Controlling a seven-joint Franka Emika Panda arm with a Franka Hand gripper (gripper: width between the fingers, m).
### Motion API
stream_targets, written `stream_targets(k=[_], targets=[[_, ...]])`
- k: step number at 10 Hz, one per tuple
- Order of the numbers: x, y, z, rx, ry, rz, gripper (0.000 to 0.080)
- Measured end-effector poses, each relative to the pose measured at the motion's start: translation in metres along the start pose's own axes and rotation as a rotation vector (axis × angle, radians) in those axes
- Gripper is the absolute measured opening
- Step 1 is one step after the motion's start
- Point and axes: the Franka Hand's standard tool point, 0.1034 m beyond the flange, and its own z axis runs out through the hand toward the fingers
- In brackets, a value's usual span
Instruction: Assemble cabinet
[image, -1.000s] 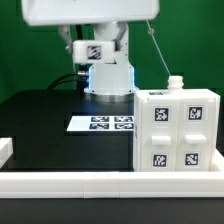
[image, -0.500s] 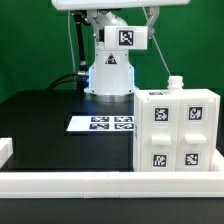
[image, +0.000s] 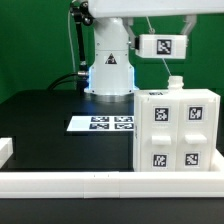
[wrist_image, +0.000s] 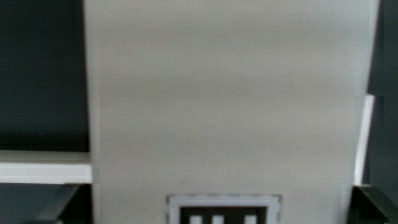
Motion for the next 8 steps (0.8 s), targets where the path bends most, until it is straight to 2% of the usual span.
stream_targets(k=[5, 8], targets=[[0.001, -0.014, 0.026, -0.001, -0.024, -0.008, 0.0550], [0.001, -0.024, 0.029, 0.002, -0.026, -0.011, 0.0550]])
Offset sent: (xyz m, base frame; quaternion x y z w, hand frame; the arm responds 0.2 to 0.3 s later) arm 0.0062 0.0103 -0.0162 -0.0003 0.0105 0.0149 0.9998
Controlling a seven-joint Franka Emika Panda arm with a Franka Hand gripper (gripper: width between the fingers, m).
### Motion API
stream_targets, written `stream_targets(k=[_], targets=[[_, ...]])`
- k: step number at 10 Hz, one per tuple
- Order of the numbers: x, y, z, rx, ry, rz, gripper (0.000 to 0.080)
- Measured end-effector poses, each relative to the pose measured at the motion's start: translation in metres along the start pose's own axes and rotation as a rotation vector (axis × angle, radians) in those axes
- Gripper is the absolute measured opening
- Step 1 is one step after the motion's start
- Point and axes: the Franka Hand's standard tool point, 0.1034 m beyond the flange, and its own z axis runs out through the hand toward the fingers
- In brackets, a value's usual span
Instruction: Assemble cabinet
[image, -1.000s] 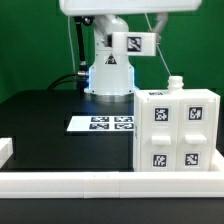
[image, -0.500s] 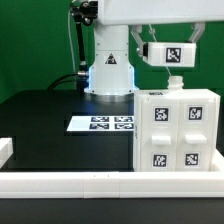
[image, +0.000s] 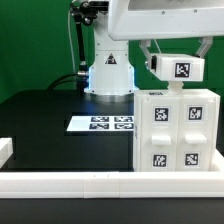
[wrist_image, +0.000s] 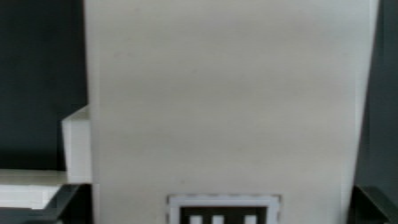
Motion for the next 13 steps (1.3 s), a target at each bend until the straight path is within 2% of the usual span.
stream_targets(k=[2, 5, 11, 13], targets=[[0.004, -0.003, 0.000, 0.001, 0.008, -0.002, 0.0550], [0.006, 0.002, 0.000, 0.000, 0.012, 0.001, 0.0550], [0.013, 0.006, 0.015, -0.003, -0.002, 0.009, 0.0550], [0.013, 0.007, 0.015, -0.003, 0.000, 0.009, 0.0550]])
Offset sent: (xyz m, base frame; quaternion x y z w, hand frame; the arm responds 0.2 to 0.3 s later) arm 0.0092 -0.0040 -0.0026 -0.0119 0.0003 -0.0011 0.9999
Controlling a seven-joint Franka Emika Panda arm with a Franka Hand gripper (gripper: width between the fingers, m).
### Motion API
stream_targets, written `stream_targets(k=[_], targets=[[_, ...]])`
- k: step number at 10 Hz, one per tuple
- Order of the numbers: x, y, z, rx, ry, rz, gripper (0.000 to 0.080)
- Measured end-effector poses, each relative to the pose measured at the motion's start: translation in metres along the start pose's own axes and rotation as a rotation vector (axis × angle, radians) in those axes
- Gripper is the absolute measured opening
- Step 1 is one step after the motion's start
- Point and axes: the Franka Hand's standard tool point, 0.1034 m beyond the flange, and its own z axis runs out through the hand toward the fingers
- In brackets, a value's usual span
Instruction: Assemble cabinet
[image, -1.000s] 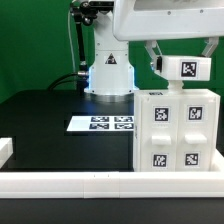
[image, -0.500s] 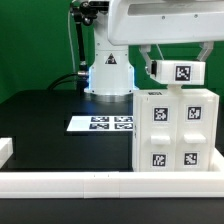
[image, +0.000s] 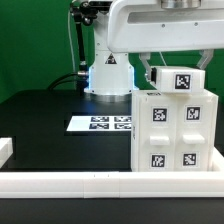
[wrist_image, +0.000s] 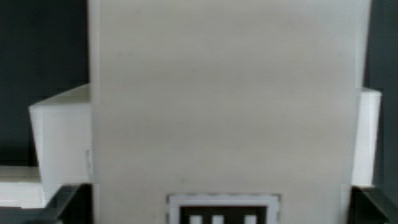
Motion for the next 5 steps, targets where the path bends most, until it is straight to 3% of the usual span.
stream_targets(k=[4, 5], targets=[[0.0003, -0.0002, -0.0001, 0.000, 0.000, 0.001, 0.0550], [0.0001, -0.0002, 0.0002, 0.000, 0.000, 0.001, 0.0609]])
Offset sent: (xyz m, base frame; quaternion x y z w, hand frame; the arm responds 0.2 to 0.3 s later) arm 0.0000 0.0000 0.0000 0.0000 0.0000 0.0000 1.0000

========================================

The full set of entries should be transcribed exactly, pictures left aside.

**WRITTEN RESPONSE**
Controlling a seven-joint Franka Emika Panda arm with a Franka Hand gripper (gripper: width between the fingers, m).
### Motion API
stream_targets, written `stream_targets(k=[_], targets=[[_, ...]])`
- k: step number at 10 Hz, one per tuple
- Order of the numbers: x, y, z, rx, ry, rz, gripper (0.000 to 0.080)
- Measured end-effector poses, each relative to the pose measured at the motion's start: translation in metres along the start pose's own axes and rotation as a rotation vector (axis × angle, radians) in those axes
- Gripper is the absolute measured opening
- Step 1 is one step after the motion's start
- Point and axes: the Franka Hand's standard tool point, 0.1034 m beyond the flange, and its own z axis runs out through the hand toward the fingers
- In brackets, a value's usual span
Instruction: Assemble cabinet
[image, -1.000s] 
[image, -0.500s] 
[image, +0.000s] 
[wrist_image, +0.000s] 
Motion for the next 8 steps (0.8 s), targets where the path bends most, until it is straight to 2% of the usual span.
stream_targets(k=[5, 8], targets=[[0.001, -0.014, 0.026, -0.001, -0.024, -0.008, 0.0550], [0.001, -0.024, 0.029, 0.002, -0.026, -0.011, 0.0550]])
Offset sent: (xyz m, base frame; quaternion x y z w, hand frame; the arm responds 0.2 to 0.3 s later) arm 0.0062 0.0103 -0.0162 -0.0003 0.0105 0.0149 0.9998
Controlling a seven-joint Franka Emika Panda arm with a Franka Hand gripper (gripper: width between the fingers, m).
### Motion API
stream_targets, written `stream_targets(k=[_], targets=[[_, ...]])`
- k: step number at 10 Hz, one per tuple
- Order of the numbers: x, y, z, rx, ry, rz, gripper (0.000 to 0.080)
- Measured end-effector poses, each relative to the pose measured at the motion's start: translation in metres along the start pose's own axes and rotation as a rotation vector (axis × angle, radians) in those axes
- Gripper is the absolute measured opening
- Step 1 is one step after the motion's start
- Point and axes: the Franka Hand's standard tool point, 0.1034 m beyond the flange, and its own z axis runs out through the hand toward the fingers
- In brackets, a value's usual span
Instruction: Assemble cabinet
[image, -1.000s] 
[image, -0.500s] 
[image, +0.000s] 
[wrist_image, +0.000s] 
Motion for the next 13 steps (1.3 s), a target at each bend until the straight path is within 2% of the usual span.
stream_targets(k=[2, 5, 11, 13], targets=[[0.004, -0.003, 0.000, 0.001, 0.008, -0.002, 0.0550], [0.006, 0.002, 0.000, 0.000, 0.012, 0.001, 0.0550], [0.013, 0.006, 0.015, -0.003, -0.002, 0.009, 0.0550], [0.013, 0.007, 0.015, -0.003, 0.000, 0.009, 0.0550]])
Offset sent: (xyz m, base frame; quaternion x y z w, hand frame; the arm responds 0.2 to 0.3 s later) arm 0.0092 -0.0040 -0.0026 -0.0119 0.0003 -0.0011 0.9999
Controlling a seven-joint Franka Emika Panda arm with a Franka Hand gripper (gripper: width between the fingers, m).
### Motion API
stream_targets, written `stream_targets(k=[_], targets=[[_, ...]])`
- k: step number at 10 Hz, one per tuple
- Order of the numbers: x, y, z, rx, ry, rz, gripper (0.000 to 0.080)
- Measured end-effector poses, each relative to the pose measured at the motion's start: translation in metres along the start pose's own axes and rotation as a rotation vector (axis × angle, radians) in those axes
- Gripper is the absolute measured opening
- Step 1 is one step after the motion's start
- Point and axes: the Franka Hand's standard tool point, 0.1034 m beyond the flange, and its own z axis runs out through the hand toward the fingers
- In brackets, a value's usual span
Instruction: Assemble cabinet
[image, -1.000s] 
[image, -0.500s] 
[image, +0.000s] 
[wrist_image, +0.000s] 
Motion for the next 5 steps, targets where the path bends most, until it is straight to 3% of the usual span.
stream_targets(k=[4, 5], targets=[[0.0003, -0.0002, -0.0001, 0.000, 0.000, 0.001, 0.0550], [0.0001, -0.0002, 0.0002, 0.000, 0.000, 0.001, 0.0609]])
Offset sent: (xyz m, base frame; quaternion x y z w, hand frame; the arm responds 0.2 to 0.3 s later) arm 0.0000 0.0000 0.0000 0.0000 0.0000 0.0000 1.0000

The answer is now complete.